My mom came up for a couple of days to hang out with us. She babysat on Friday night so Zac and I could go out and provided a much needed helping hand on Saturday and Sunday. My dad is a CPA and this is his final push through tax season so he was busy, busy working at home. I'm still throwing up and feeling pretty sick so that's not fun, although I've had a few okay days this past week and so I'm encouraged that it will pass!
Here are some funny Joel saying from the past week or so...
He found a little cat throw-up from a hairball on the floor at my mom's house and ran in to tell her saying, "Nana, the floor had a vomit! It's sick."

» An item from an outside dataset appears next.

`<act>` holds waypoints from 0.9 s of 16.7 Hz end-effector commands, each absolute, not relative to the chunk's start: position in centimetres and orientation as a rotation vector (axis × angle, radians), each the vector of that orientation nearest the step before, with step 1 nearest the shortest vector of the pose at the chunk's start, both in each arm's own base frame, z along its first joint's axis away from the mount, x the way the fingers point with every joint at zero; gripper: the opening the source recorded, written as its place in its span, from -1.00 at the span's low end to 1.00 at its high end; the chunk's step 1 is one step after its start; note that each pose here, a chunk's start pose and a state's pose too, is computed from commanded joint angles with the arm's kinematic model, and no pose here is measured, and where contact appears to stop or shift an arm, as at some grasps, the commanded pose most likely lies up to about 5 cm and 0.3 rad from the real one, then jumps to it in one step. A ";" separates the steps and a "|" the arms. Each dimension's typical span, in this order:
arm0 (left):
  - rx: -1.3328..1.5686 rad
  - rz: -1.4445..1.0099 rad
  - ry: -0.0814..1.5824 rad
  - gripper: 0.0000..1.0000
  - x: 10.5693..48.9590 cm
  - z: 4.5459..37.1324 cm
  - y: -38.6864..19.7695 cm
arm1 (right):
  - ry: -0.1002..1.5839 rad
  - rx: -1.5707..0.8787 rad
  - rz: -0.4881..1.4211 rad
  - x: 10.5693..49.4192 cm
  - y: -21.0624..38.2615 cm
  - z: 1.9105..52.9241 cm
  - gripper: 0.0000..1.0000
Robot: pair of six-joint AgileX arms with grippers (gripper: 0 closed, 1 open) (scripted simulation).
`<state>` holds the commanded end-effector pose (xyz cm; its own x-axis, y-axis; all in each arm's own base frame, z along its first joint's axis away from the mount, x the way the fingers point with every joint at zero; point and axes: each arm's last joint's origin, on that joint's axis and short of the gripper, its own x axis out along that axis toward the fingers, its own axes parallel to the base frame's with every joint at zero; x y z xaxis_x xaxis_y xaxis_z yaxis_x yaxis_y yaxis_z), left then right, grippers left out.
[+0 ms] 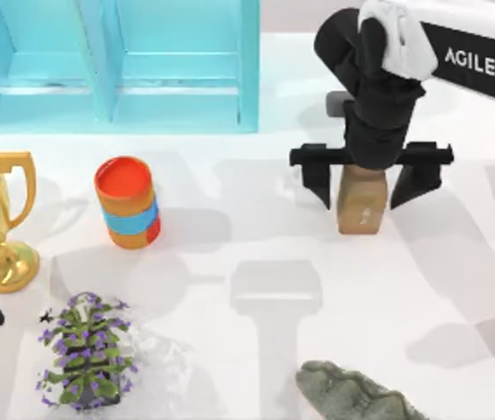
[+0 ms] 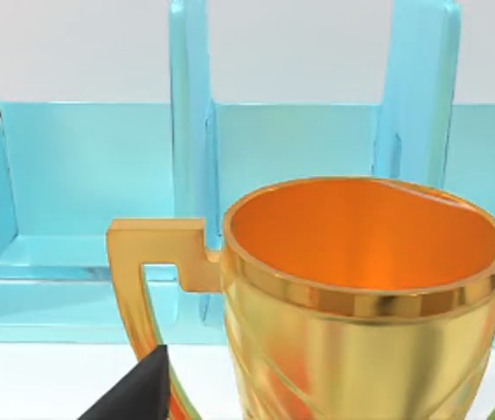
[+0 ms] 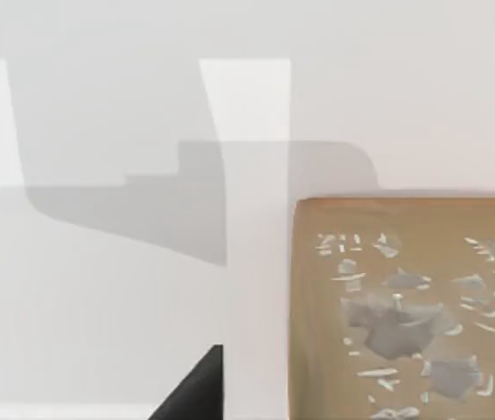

He was looking at the dog yesterday (who was laying feet up on the floor) and Joel said, "Tucker has dots on his hands!"
He's so funny....
Jesse, on the other hand, is not so funny. He has what must be his 83rd cold of the winter right now. I actually think it's been one long cold since last September. This kid...I don't know what to do with him because he is constantly sick. The tubes really helped with his ear infections but the sinus stuff just won't go away. We're going back to the doctor this morning because he has a horrible cough. I feel so bad for the little guy. Is it almost summer?!
Life can be so crazy. Full of fun, so full of sorrow. Sometimes I find myself wishing days away, and sometimes I wish that certain moments would last forever. But, I'm trying to live for now--each hour the Lord gives us until we are home with him. Here's to the journey!
Monday, April 14, 2008
Thursday, April 10, 2008
Back to reality...
Yes, that's what today was after my brief otherwordly experience yesterday. I'm a bit sore! :)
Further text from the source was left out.